Well, in fairness, that sort of describes me, too, I suppose. I was still trying to get this super techish, multi-bladed contrivance to land. Warnings were flashing on my screen, alerting me to the fact that a suitable landing area was not being detected. I needed to find another place to land, and I needed to do it soon.

I cautiously bumped the joysticks, trying to determine what action would result from each move. I was able to accidentally get it to hover over a section of floor that had more room for error than did the corner of the coffee table I’d used as the launch pad. However, the landing system still balked… it asked if I wanted to “force” a landing… and when I replied in the affirmative, it warned me of dire consequences should this half-baked plan go south. I even had to confirm ONE more time that this emergency maneuver to “force the landing” was what I really wanted. I quickly confirmed in the affirmative.

And then, finally, down it went… gently, softly, and without incident. Now, I’m not saying my house is messy or anything, but the downgale it generated cleared out a really clean spot of the floor, with all of the socks, Cheetos, Legos, and even empty beer cans totally blown out of the way. We are very proud to have a five-foot diameter circle of floor, that is now really clean… this is like a flying Roomba!

So, it’s official… I am now a drone pilot. Yesterday, I was only a proud owner of a drone… today, I got my wings. I’ll need a new set of boxers, too, but whatever. I actually think there’s a usable pair on the outer diameter of the “clean circle.”

I may need a LITTLE more experience, though, before I go flying over any wildfires, or near the airport.
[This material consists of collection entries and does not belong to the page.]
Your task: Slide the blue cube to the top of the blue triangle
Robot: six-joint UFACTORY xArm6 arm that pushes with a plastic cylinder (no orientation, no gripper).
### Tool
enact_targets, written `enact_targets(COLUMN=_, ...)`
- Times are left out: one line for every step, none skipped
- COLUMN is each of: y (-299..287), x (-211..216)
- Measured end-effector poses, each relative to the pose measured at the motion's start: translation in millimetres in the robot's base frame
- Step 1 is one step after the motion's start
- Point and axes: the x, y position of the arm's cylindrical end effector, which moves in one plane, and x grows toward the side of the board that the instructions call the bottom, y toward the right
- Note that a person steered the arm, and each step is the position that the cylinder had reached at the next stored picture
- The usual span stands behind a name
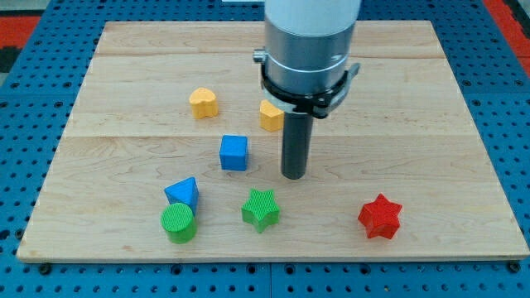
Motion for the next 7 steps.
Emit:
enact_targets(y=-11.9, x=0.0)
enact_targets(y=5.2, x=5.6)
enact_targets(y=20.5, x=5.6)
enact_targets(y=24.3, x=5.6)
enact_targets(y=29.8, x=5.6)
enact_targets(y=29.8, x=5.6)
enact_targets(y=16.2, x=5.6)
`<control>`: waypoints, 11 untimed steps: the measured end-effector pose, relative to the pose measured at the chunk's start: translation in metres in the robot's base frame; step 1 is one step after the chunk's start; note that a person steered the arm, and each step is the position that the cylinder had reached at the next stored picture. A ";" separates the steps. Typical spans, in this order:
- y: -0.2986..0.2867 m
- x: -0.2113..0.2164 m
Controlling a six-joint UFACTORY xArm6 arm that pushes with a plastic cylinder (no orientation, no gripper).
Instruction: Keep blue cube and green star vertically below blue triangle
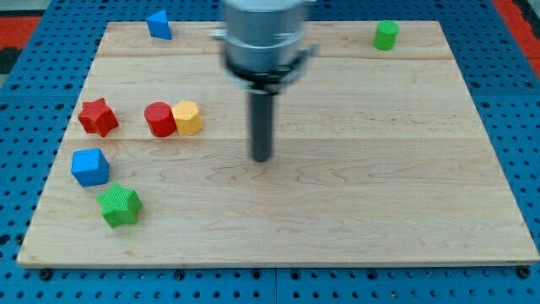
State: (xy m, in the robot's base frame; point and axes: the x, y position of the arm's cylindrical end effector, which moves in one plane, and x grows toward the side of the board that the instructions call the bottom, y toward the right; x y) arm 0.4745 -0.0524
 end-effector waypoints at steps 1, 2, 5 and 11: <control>-0.060 0.043; -0.136 0.069; -0.179 0.016; -0.126 -0.048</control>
State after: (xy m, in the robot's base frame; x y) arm 0.4263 -0.1780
I’m kidding, people! Of course I need a LOT more experience before doing THOSE things… duh! Maybe even an entire week of experience.

That experience acquisition may take some time, though… the manual is huge… but really only covers the basics. The details seem to be sort of a learn-as-you-go sort of thing. There are modes to learn, icons to understand, warning lights to memorize and codes to comprehend. The drone has a lot of safety features, like “obstacle avoidance” and a “return to home” feature, but in the hands of an inexperienced pilot, those features can be easily overridden… and I don’t want to be THAT guy.

The cat has now been removed from the ceiling, and her claws will probably retract around the same time that the fur on her back lays down again. The drone has been tucked away until the next flight attempt. I’m studying my manual, and hoping that I still have enough remaining brain cells for this old dog to learn a new trick.

I hope to master this thing, then attach a harness to it, and give the cat free rides around the house. THEN I feel certain she’ll really appreciate it. Heck, I’ll bet I can even make it do donuts.